__WHAT IS REQUIRED__: With no line left out, restate the data word for word.

__RECORDS SHOWN__:
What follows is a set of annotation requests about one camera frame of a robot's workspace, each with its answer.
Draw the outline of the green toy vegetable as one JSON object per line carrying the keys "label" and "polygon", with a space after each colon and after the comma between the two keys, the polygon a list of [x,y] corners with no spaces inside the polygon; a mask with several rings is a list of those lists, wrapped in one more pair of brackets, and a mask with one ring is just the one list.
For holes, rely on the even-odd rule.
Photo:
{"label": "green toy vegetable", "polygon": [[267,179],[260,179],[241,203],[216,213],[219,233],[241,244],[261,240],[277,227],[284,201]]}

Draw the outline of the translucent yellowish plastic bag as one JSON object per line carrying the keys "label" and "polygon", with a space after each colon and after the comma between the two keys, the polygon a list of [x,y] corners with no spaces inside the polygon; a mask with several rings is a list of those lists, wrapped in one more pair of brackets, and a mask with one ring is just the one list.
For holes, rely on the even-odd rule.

__RESULT FOR THIS TASK__:
What follows is a set of annotation requests about one camera frame of a robot's workspace, each with its answer.
Draw the outline of the green toy vegetable as one JSON object per line carrying the keys "label" and "polygon", with a space after each colon and after the comma between the two keys, the polygon a list of [x,y] corners with no spaces inside the polygon; a mask with several rings is a list of those lists, wrapped in one more pair of brackets, and a mask with one ring is just the one list.
For holes, rely on the even-odd rule.
Photo:
{"label": "green toy vegetable", "polygon": [[267,179],[260,179],[241,203],[216,213],[219,233],[241,244],[261,240],[277,227],[284,201]]}

Draw the outline of the translucent yellowish plastic bag as one JSON object per line carrying the keys "label" and "polygon", with a space after each colon and after the comma between the two keys, the polygon a list of [x,y] corners with no spaces inside the polygon; a mask with several rings is a list of those lists, wrapped in one more pair of brackets, and a mask with one ring is just the one list.
For holes, rely on the even-odd rule.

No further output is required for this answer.